Lift out all lines below that contain "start".

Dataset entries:
______
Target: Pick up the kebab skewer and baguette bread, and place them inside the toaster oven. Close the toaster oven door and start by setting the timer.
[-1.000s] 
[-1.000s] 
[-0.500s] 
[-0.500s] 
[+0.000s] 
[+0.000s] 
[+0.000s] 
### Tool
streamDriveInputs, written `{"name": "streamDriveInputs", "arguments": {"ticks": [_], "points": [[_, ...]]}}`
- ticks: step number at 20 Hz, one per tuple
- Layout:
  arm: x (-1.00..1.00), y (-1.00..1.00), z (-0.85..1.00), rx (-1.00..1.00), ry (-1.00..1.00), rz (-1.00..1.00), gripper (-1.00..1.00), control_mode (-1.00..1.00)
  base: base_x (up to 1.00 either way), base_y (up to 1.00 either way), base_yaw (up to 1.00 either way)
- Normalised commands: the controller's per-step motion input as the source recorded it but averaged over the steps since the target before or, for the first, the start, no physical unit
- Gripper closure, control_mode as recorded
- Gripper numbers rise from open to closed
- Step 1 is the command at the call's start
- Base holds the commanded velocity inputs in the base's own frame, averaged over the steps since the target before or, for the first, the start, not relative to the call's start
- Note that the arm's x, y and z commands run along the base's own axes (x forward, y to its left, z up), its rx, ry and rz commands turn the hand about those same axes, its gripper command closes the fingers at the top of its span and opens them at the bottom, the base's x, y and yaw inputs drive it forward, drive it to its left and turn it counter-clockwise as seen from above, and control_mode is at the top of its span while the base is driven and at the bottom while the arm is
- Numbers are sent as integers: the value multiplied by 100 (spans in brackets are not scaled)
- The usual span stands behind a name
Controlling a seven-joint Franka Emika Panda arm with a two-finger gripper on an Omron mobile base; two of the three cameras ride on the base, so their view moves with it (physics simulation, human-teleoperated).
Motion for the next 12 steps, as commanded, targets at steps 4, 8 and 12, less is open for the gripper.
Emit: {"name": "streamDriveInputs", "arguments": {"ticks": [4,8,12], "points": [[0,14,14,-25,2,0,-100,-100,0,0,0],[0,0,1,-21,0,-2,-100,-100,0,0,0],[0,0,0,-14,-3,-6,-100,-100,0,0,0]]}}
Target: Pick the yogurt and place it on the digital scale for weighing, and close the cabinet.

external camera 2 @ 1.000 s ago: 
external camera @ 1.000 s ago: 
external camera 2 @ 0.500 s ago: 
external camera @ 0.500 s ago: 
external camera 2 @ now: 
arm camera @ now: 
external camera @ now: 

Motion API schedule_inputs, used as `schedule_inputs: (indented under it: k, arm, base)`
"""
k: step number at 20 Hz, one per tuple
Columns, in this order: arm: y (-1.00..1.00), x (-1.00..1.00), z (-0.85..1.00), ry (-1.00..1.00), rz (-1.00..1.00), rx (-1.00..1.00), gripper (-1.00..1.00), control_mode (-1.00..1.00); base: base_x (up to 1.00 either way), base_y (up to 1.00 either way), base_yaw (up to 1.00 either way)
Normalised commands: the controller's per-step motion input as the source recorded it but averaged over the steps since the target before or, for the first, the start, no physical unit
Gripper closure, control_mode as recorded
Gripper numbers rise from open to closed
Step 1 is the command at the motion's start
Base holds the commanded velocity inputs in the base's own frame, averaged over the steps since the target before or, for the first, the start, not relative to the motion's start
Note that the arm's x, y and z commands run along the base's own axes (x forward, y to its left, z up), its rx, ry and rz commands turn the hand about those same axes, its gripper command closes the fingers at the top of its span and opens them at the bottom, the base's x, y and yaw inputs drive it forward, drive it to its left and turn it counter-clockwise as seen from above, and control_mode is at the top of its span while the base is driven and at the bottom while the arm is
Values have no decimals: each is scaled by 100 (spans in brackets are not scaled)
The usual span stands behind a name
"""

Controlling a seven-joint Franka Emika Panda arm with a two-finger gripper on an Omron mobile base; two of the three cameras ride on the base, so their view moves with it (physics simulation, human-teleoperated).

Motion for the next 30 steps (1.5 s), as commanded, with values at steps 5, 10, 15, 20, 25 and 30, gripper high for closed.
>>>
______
ANSWER BOX:
Target: Pick up the kebab skewer and baguette bread, and place them inside the toaster oven. Close the toaster oven door and start by setting the timer.
- Normalised commands: the controller's per-step motion input as the source recorded it but averaged over the steps since the target before or, for the first, the start, no physical unit
- Step 1 is the command at the call's start
- Base holds the commanded velocity inputs in the base's own frame, averaged over the steps since the target before or, for the first, the start, not relative to the call's start
Normalised commands: the controller's per-step motion input as the source recorded it but averaged over the steps since the target before or, for the first, the start, no physical unit
Step 1 is the command at the motion's start
Base holds the commanded velocity inputs in the base's own frame, averaged over the steps since the target before or, for the first, the start, not relative to the motion's start

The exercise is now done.